Roop Bhumbra, Director at Hays Social Care, offers advice to care workers and care managers when job


When starting your search for a new care role, firstly, it is important to identify the skills and competencies that you have and research care roles in your field. You need to be armed with all this information to know where you need to target your search.

Ensure your CV is up to date

It is important to ensure that your CV is up to date with your experience and training and your previous employment dates are accurate. Remember that your CV is your sales pitch to a potential employer so ensure there are no spelling or grammar errors and that any gaps in your employment history are explained so you are well prepared to start your search with an expert recruiter such as Hays Social Care or apply for a suitable role.

Employers and recruiters will be looking to see that your mandatory training is up to date and that you hold the new Care Certificate in particular as this is now very desirable training. If your area of expertise is working with children or young people all employers and recruiters will be looking to see that you hold, or are working towards, a QCF level 3 in children and young people, so be sure to detail this on your CV and job application. Furthermore, at management level, employers will be looking to see that you are well versed in current legislation and list a QCF level 5 on your CV to demonstrate your experience.

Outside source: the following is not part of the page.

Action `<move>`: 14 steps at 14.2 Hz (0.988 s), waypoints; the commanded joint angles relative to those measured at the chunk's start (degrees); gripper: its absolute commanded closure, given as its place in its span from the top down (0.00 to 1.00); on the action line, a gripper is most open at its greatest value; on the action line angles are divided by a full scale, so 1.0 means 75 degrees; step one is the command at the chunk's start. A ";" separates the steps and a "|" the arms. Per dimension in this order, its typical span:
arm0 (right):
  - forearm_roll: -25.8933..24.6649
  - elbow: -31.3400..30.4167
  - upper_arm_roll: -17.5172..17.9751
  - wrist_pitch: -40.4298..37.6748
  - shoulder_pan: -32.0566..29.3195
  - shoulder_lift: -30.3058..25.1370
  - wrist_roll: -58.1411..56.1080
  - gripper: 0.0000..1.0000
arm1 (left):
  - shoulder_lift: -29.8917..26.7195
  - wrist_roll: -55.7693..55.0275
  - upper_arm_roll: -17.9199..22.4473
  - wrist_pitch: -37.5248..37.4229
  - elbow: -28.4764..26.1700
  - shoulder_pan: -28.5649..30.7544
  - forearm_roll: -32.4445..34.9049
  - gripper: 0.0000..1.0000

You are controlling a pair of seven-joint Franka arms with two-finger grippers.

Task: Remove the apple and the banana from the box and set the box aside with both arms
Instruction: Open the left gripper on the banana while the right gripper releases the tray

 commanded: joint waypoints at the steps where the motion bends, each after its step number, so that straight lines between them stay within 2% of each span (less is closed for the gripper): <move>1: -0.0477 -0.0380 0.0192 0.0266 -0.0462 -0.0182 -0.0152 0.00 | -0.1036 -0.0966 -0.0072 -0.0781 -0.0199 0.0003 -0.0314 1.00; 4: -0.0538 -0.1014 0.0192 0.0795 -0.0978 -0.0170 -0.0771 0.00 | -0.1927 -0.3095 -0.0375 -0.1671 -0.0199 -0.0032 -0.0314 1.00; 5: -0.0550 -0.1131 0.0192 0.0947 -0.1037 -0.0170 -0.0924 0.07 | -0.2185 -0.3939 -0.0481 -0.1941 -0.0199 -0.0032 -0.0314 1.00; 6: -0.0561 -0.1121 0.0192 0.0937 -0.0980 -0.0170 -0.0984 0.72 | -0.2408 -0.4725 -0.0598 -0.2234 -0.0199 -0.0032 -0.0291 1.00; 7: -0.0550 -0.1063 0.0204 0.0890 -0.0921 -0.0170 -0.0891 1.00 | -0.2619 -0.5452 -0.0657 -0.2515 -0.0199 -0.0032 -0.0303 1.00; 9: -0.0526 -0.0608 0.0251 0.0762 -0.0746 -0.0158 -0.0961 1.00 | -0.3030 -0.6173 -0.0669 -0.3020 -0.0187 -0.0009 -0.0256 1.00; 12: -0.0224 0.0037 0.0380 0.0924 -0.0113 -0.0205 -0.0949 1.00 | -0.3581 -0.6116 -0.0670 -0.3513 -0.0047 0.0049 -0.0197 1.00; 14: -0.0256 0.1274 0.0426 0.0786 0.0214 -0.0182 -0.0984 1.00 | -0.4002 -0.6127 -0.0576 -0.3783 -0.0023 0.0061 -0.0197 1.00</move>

Demonstrate your experience and competencies in your application

The most important point to remember is that your CV and application need to be tailored to each individual role. This means ensuring that you demonstrate you meet all the required competencies as outlined in the job and person descriptions.

Employers looking at your CV or application will want you to demonstrate your experience and a number of key competencies and characteristics, so include keywords to meet the job specification criteria. It is important to reference the demographics and service users that you have worked with as well as the care environment you have worked in. For example, it is important to specify if your experience is in mental health or dementia care, where you would have experience working with potentially challenging behaviours, or if your working environment was community or residential based with shift patterns to show the type of working environment you have experience of. Referencing your knowledge of safeguarding your service users is also essential as local authorities and employers will want to be confident that you will be able to support them in this key area.

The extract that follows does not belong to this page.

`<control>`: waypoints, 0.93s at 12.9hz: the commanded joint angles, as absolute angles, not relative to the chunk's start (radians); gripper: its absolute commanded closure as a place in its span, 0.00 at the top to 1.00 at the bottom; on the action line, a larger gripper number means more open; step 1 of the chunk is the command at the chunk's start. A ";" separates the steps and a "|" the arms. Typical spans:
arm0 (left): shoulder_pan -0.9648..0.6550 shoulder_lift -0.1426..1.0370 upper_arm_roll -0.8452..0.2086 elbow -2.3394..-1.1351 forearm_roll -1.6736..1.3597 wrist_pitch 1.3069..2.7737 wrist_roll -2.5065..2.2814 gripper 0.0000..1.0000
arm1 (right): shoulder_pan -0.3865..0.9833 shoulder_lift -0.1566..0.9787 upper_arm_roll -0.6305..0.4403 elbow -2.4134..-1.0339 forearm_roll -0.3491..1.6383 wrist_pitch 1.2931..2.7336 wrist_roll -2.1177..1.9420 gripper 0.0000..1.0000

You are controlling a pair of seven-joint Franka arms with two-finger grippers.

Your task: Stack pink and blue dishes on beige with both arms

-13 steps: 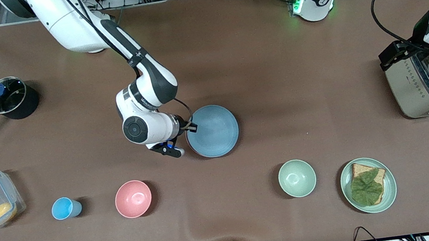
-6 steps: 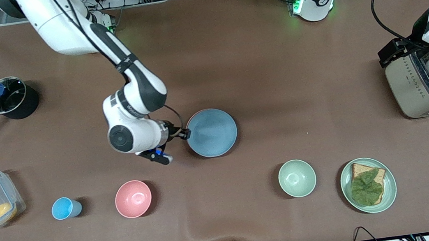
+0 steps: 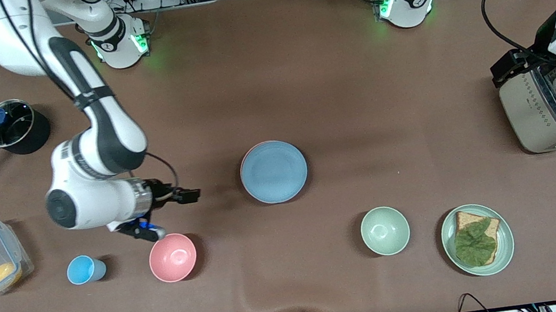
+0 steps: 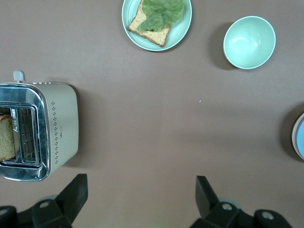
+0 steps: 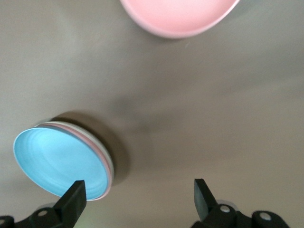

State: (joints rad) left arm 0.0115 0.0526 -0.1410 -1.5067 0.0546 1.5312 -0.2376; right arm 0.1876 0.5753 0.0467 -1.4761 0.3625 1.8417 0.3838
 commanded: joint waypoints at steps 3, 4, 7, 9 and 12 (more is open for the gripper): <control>0.011 0.037 -0.140 -1.496 0.028 1.500 -0.216 1.00 | 0.108 0.438 0.061 -1.496 0.129 1.717 0.206 1.00; 0.011 0.037 -0.141 -1.493 0.034 1.473 -0.215 1.00 | 0.089 0.402 0.061 -1.505 0.102 1.695 0.152 1.00; 0.012 0.040 -0.138 -1.457 0.026 1.456 -0.170 1.00 | -0.017 0.286 0.061 -1.545 0.036 1.666 -0.015 1.00; 0.012 0.040 -0.135 -1.457 0.028 1.456 -0.163 1.00 | -0.069 0.214 0.061 -1.548 0.008 1.632 -0.093 1.00; 0.014 0.040 -0.133 -1.456 0.026 1.456 -0.138 1.00 | -0.095 0.115 0.060 -1.549 0.006 1.580 -0.091 1.00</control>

If you are of management level, include evidence showing how you led your team keeping the service user in mind and, if suitable, your experience of leading a team with a good Ofsted or a good CQC inspection result.

Prepare for your interview

If you are successful in your search and initial application process you, your prospective employer will then invite you to interview.

Before your interview, it is important to prepare in advance. Research the organisation in detail and check their website to familiarise yourself with things such as their ethos, staff structure and recent news or developments within the organisation or local authority. It is likely that you will be asked to give examples of your work, or discuss examples of situations you have had to cope with, so it is essential that you have prepared these examples to use during your interview. Use the job and person specification to assist you in doing this and your preparation will also show your commitment to the role and organisational skills. In your preparation, also plan some questions to ask your interviewer about the role and working environment.

After your interview, don’t forget to follow up with your recruitment consultant to receive any feedback from your potential employer that can further help you in your search or to act upon any successful news to secure your new role.